Transkit: automatic transcription based on neural networks
Transkit is a neural network based speech to text tool capable of transcribing audio and video content in Spanish, Basque or bilingual Spanish/Basque.
For some years now, all trials, hearings, and meetings of the Basque judicial system have been recorded. These videos are made available to the different members of the judiciary so that they can review the sessions and complete their notes afterwards. However, this review can be a tedious and not very rewarding task when a large number of videos have to be reviewed.
Implementing this solution is not straightforward. The AI models need to be trained on a sufficiently large corpus of video and audio from court proceedings. This means that a significant amount of work needs to be done in terms of obtaining the necessary data and annotating it.
The current model is the result of manual annotation of 600 hours of generic recordings, 160 hours of domain content and over 500 documents with domain lexicon.
For the time being, and assuming that the AI-based solution does indeed make mistakes, this automatic process is called textualization in administration of justice, not transcription, and is used as a tool to help those professionals involved in transcribing or those who wish to rely on textualization to complete their notes in their daily work.
To objectively measure the quality of the model and its evolution, a measure called WER (Word Error Rate) is used, which is widely used to evaluate speech recognition systems. This calculation is based on obtaining the result of automatically transcribing a dataset, that has not been included in the training phase, and comparing this result with the manual transcription to find out what the deviation is.

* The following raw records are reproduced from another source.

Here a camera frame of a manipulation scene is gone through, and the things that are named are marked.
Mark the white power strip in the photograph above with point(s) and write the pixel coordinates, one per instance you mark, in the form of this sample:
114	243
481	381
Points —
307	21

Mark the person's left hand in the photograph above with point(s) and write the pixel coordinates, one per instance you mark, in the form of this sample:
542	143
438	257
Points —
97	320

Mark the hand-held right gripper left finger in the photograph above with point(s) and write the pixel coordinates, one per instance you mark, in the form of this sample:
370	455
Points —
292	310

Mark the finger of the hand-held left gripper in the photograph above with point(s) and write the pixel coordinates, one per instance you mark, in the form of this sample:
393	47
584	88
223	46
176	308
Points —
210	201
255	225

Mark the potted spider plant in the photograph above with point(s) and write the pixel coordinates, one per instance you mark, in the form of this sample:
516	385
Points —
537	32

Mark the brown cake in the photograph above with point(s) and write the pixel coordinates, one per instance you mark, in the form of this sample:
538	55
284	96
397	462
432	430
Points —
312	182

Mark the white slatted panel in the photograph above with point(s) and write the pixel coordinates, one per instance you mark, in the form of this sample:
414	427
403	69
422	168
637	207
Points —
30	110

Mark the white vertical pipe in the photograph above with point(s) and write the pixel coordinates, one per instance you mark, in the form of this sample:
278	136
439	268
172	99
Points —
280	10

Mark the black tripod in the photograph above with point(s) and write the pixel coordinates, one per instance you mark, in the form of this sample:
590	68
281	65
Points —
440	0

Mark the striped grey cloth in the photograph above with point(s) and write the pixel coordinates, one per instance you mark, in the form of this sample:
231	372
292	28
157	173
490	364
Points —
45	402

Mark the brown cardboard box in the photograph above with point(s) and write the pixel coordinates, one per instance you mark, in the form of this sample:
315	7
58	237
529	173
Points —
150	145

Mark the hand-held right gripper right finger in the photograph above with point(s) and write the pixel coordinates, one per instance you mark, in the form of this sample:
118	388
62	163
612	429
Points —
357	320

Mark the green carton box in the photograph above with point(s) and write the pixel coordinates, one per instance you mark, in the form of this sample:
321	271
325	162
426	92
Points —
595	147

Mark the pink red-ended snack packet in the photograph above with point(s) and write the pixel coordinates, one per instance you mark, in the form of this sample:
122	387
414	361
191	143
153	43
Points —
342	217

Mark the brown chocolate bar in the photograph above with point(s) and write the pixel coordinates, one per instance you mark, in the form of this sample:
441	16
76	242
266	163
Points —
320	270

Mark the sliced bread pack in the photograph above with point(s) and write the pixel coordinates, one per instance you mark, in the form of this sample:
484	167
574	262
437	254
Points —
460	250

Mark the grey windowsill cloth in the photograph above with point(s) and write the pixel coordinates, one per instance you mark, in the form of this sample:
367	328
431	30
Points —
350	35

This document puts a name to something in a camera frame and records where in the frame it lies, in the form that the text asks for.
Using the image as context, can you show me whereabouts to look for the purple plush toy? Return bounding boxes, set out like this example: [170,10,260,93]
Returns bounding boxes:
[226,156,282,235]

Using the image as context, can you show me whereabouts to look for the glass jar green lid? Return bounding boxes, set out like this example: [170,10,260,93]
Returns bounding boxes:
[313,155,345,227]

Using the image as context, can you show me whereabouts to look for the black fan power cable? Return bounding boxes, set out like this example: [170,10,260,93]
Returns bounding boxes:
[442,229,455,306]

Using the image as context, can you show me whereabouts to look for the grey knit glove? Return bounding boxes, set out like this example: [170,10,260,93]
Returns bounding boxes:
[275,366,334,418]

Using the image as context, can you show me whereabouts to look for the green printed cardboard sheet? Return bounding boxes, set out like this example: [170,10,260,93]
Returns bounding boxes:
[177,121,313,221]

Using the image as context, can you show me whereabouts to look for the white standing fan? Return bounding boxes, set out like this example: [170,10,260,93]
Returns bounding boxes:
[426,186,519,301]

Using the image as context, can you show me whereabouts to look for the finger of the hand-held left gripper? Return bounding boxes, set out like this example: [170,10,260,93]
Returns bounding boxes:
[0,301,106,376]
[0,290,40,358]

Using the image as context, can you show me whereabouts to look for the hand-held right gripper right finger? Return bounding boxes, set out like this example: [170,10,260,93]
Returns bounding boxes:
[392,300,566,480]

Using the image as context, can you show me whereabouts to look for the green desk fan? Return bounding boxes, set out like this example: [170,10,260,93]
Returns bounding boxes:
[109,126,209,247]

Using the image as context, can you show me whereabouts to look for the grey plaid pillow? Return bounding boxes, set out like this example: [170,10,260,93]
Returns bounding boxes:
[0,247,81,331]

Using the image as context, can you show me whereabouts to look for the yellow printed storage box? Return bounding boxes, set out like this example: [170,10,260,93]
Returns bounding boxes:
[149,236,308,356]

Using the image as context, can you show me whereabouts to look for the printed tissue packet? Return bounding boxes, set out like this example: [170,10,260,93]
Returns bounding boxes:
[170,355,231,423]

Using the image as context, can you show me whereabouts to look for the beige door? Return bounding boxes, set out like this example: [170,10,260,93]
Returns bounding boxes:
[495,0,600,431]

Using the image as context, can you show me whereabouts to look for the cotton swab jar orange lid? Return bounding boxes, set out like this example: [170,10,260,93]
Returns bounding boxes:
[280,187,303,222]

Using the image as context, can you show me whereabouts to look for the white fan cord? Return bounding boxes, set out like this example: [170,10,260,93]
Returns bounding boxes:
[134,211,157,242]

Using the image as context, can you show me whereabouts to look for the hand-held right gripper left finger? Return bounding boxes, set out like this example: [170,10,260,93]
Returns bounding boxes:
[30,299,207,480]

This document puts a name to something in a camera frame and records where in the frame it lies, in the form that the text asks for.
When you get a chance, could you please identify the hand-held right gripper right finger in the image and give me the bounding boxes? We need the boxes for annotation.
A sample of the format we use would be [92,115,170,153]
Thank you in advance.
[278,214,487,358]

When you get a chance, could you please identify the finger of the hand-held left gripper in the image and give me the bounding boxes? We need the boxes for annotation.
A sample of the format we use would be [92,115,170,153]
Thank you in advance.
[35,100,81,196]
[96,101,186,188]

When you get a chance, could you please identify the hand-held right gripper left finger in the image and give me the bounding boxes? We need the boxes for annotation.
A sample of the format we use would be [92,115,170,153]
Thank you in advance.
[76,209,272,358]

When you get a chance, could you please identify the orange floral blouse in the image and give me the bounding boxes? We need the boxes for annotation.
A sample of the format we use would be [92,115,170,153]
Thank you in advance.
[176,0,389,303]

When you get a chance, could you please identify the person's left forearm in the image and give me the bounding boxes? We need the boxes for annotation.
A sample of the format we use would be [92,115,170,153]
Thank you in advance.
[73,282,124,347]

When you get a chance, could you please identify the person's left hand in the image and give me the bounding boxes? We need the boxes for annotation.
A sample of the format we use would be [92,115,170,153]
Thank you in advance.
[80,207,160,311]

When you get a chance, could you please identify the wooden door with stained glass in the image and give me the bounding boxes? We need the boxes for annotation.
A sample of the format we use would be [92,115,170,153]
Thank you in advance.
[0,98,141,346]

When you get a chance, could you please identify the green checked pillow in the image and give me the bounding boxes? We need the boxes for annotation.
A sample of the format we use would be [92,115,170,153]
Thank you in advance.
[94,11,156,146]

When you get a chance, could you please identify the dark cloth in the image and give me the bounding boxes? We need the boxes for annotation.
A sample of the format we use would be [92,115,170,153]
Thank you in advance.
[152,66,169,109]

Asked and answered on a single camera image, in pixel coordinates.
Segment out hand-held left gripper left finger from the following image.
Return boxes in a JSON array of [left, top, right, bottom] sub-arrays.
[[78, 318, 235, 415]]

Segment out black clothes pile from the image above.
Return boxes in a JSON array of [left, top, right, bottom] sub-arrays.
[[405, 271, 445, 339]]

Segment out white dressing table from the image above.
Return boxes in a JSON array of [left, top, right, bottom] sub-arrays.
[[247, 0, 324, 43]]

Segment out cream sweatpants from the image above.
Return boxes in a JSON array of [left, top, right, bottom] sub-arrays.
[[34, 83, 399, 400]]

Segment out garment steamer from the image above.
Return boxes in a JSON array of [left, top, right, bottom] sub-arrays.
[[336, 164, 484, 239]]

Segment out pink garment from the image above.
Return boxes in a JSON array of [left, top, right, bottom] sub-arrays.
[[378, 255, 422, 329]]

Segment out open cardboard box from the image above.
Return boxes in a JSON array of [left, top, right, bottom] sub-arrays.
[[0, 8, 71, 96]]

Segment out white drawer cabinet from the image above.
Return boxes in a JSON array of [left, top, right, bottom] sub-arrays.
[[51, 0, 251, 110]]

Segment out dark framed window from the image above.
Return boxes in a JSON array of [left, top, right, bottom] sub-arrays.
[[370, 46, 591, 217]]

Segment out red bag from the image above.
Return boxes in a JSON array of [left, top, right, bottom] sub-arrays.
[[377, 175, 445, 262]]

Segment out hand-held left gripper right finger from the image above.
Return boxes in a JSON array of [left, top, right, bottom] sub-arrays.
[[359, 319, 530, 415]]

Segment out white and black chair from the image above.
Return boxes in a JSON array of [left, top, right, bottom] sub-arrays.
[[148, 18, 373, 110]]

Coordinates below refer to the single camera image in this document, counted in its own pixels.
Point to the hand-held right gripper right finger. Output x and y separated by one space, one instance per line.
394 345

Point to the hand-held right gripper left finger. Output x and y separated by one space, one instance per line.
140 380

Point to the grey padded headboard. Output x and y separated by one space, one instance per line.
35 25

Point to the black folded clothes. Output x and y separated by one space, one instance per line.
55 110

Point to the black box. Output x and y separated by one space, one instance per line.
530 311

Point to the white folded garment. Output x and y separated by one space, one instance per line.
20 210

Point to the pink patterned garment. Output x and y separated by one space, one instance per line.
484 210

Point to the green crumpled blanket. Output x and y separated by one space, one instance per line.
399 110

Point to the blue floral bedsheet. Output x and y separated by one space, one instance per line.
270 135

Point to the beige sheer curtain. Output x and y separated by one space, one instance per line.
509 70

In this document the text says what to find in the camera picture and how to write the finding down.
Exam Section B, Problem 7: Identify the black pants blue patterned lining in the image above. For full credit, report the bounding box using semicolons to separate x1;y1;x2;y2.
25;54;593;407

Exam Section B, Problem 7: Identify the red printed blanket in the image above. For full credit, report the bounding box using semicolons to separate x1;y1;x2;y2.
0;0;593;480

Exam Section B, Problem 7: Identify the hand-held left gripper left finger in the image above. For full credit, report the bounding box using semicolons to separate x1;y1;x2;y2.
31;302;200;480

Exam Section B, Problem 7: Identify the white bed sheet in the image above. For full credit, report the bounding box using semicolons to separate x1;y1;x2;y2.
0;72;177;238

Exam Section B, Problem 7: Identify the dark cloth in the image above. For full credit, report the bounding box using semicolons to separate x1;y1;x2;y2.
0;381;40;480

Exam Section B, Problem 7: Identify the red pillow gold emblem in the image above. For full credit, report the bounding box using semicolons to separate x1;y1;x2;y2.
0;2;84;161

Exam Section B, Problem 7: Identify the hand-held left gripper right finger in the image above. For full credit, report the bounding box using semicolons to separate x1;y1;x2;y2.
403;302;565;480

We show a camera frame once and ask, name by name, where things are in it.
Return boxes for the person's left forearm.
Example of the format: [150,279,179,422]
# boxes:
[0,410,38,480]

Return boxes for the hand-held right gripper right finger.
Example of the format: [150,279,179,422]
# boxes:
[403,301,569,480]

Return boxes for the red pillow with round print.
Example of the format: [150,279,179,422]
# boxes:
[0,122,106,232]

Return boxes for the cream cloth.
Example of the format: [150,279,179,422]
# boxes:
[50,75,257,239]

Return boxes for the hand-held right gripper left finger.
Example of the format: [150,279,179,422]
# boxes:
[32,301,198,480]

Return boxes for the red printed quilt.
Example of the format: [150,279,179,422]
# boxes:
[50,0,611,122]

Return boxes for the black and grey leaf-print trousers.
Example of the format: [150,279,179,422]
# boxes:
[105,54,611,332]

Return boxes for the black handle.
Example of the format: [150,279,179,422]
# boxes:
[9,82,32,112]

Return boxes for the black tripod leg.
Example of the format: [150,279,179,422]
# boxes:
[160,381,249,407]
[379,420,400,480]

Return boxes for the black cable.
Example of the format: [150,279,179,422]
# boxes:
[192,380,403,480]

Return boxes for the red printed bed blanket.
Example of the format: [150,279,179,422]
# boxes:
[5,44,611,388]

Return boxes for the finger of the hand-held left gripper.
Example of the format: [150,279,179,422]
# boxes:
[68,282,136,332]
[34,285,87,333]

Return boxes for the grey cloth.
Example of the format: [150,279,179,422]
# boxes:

The lower the WER value, the more accurate the results provided by the model.
All of this development and improvement has been carried out in collaboration with a company specializing in AI called Vicomtech, as the Basque Government's IT department does not have the necessary skills to create models of this type.
A total of 12 people worked on the project: 1 project manager, 2 developer, 1 AI specialists, 1 DevOps specialist and 7 people to generate data from videos.
Results and Impact assessment
The speech to text service, which is already in production and integrated with the procedural manager of the Basque administration of justice, transcribes all the videos recorded in 12 different units in Vizcaya, Gipuzkoa and Alava. Around 11,000 minutes of video were processed in 2,000 minutes last October.
Dependencies and constraints
The implementation of Transkit presented several technological challenges that needed to be addressed.
In terms of infrastructure challenges, Red Hat Openshift is used as the Kubernetes platform to provide the solution with scalability and self-healing and, to run the artificial intelligence models created, graphics cards (GPUs) were installed in the Basque Government's CPD and supplied to the cluster of Kubernetes. The transfer of files between the different tenants is done via Scality S3. Server for Object Storage where each organ has its own private space.
In addition, it was necessary to integrate NVIDIA software (CUDA drivers) and VMWare virtual machines with support for vGPU. Transkit’s ASR and Diarization modules are based in Kaldi project
The quality and volume of the audio, the fluency, accuracy, speech and pronunciation of the speaker, and even the use of the mask at the time of COVID, all affect the quality of the transcript.
So, we cannot generalize when deciding whether this model of AI is good or bad, it depends very much on factors that sometimes cannot be controlled.